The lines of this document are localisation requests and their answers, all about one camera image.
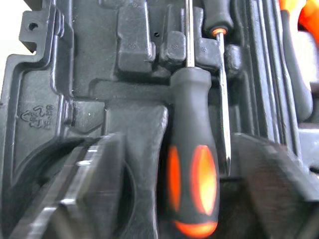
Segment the tool holder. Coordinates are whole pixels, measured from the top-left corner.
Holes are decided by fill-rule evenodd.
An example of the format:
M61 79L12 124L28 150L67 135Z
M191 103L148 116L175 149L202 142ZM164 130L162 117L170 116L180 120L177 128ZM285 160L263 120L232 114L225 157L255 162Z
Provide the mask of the tool holder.
M58 171L75 147L117 131L127 136L126 159L132 159L132 173L140 180L137 185L141 188L133 191L151 203L146 206L140 201L135 227L127 230L125 222L114 237L180 236L165 215L163 187L174 112L169 78L185 60L184 1L26 2L33 11L23 14L19 39L35 54L8 57L0 102L0 217L4 238L9 238L53 177L53 169ZM277 0L232 0L231 15L234 30L225 38L231 132L284 144L310 167L318 160L313 156L319 154L318 127L297 124ZM218 45L201 30L203 22L202 2L195 0L195 64L212 76L210 124L218 158L223 159ZM311 122L318 121L316 109ZM240 191L241 175L235 157L230 176L225 175L224 162L219 164L223 217ZM242 209L252 212L251 216L247 220L242 216L221 219L213 237L222 238L223 232L240 220L247 225L255 221L247 202L242 200ZM132 217L125 218L133 223ZM150 222L154 224L146 229ZM247 231L256 235L262 231L259 229L255 226ZM249 238L244 233L236 235Z

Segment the second screwdriver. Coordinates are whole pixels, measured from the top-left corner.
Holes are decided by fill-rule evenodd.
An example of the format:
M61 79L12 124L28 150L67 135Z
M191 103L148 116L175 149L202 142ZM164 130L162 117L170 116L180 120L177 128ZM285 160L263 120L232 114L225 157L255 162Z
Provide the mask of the second screwdriver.
M204 0L205 24L204 29L208 36L216 37L219 46L221 67L219 70L220 98L221 98L221 123L223 143L227 163L227 171L230 174L231 142L230 123L227 93L227 78L224 63L224 35L233 28L230 16L230 0Z

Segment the screwdriver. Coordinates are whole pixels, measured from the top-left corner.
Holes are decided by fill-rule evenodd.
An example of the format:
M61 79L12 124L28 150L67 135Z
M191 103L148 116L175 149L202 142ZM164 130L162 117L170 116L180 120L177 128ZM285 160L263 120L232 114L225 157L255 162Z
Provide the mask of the screwdriver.
M230 124L227 95L227 78L224 63L224 35L233 28L233 21L230 16L230 0L204 0L205 6L205 24L204 29L208 36L216 37L219 46L219 56L221 68L219 69L219 85L221 98L221 122L222 137L227 163L227 171L230 174L231 165L231 142L230 142Z
M293 45L293 38L298 39L298 18L305 4L306 0L280 0L285 62L291 78L298 122L305 121L313 112L310 83L301 74Z
M299 23L315 38L319 46L319 0L307 0L299 16Z
M186 67L170 84L175 100L168 151L168 204L175 226L192 238L205 238L216 227L219 171L208 113L211 76L195 67L192 0L185 0Z

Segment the orange tool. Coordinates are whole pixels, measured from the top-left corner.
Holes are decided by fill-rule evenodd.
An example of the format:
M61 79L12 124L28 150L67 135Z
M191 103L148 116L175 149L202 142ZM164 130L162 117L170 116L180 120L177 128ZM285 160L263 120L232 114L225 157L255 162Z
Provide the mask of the orange tool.
M299 16L299 23L316 39L319 45L319 0L307 0Z

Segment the flathead screwdriver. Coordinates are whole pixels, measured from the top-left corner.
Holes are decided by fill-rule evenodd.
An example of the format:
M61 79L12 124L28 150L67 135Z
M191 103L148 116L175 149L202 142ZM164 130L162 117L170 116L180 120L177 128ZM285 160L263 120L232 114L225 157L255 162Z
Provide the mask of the flathead screwdriver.
M231 142L229 107L227 93L227 78L224 63L224 35L233 27L230 16L230 0L205 0L205 24L204 29L210 37L216 37L219 46L221 67L219 70L219 84L221 97L221 122L223 132L223 144L226 156L227 171L230 174L231 165Z
M170 85L175 99L168 152L168 203L175 226L192 238L211 235L219 212L219 170L208 113L211 76L195 67L193 5L185 0L186 67Z

### Exercise instructions
Every line of the records must come back unchanged, except that pictures are dropped.

### Exercise output
The lines of this document are localisation requests and their answers, all about one camera image.
Segment the tool holder. Coordinates are whole pixels, measured from the top-left corner.
Holes are decided by fill-rule evenodd.
An example of the format:
M61 79L12 124L28 150L67 135Z
M191 103L148 116L175 149L202 142ZM164 130L162 117L170 116L180 120L177 128ZM285 160L263 120L232 114L225 157L255 162Z
Provide the mask of the tool holder.
M58 171L75 147L117 131L127 136L126 159L132 159L132 173L140 180L137 185L141 188L133 191L151 203L146 206L140 201L135 227L127 230L125 222L114 237L180 236L165 215L163 187L174 112L169 78L185 60L184 1L26 2L33 11L23 14L19 39L35 54L8 57L0 102L0 217L4 238L9 238L53 177L53 169ZM277 0L232 0L231 15L234 30L225 38L231 132L284 144L310 167L318 160L313 156L319 154L318 127L297 124ZM218 45L201 30L203 22L202 2L195 0L195 64L212 76L210 124L218 158L223 159ZM311 122L318 121L316 109ZM240 191L241 175L235 157L230 176L225 175L224 162L219 164L223 217ZM242 209L252 212L251 216L247 220L242 216L221 219L213 237L222 238L223 232L240 220L247 225L255 221L247 202L242 200ZM132 217L125 218L133 223ZM150 222L154 224L146 229ZM247 231L256 235L262 231L259 229L255 226ZM249 238L244 233L236 235Z

Segment the second screwdriver. Coordinates are whole pixels, measured from the top-left corner.
Holes are decided by fill-rule evenodd.
An example of the format:
M61 79L12 124L28 150L67 135Z
M191 103L148 116L175 149L202 142ZM164 130L162 117L170 116L180 120L177 128ZM285 160L263 120L232 114L225 157L255 162Z
Provide the mask of the second screwdriver.
M204 0L205 24L204 29L208 36L216 37L219 46L221 67L219 70L220 98L221 98L221 123L223 143L227 163L227 171L230 174L231 142L230 123L227 93L227 78L224 63L224 35L233 28L230 16L230 0Z

Segment the screwdriver. Coordinates are whole pixels, measured from the top-left corner.
Holes are decided by fill-rule evenodd.
An example of the format:
M61 79L12 124L28 150L67 135Z
M191 103L148 116L175 149L202 142ZM164 130L162 117L170 116L180 120L177 128ZM285 160L263 120L232 114L225 157L255 162Z
Provide the mask of the screwdriver.
M230 124L227 95L227 78L224 63L224 35L233 28L233 21L230 16L230 0L204 0L205 6L205 24L204 29L208 36L216 37L219 46L219 56L221 68L219 69L219 85L221 98L221 122L222 137L227 163L227 171L230 174L231 165L231 142L230 142Z
M293 45L293 38L298 39L298 18L305 4L306 0L280 0L285 62L291 78L298 122L305 121L313 112L310 83L301 74Z
M299 23L315 38L319 46L319 0L307 0L299 16Z
M186 67L170 84L175 100L168 151L168 204L175 226L192 238L205 238L216 227L219 171L208 113L211 76L195 67L192 0L185 0Z

Segment the orange tool. Coordinates are whole pixels, measured from the top-left corner.
Holes are decided by fill-rule evenodd.
An example of the format:
M61 79L12 124L28 150L67 135Z
M191 103L148 116L175 149L202 142ZM164 130L162 117L170 116L180 120L177 128ZM285 160L263 120L232 114L225 157L255 162Z
Provide the mask of the orange tool.
M299 16L299 23L316 39L319 45L319 0L307 0Z

Segment the flathead screwdriver. Coordinates are whole pixels, measured from the top-left corner.
Holes are decided by fill-rule evenodd.
An example of the format:
M61 79L12 124L28 150L67 135Z
M191 103L148 116L175 149L202 142ZM164 130L162 117L170 116L180 120L177 128ZM285 160L263 120L232 114L225 157L255 162Z
Provide the mask of the flathead screwdriver.
M231 142L229 107L227 93L227 78L224 63L224 35L233 27L230 16L230 0L205 0L205 24L204 29L210 37L216 37L219 46L221 67L219 70L219 84L221 97L221 122L223 132L223 144L226 156L227 171L230 174L231 165Z
M170 85L175 99L168 152L168 203L175 226L192 238L211 235L219 212L219 170L208 113L211 76L195 67L193 5L185 0L186 67Z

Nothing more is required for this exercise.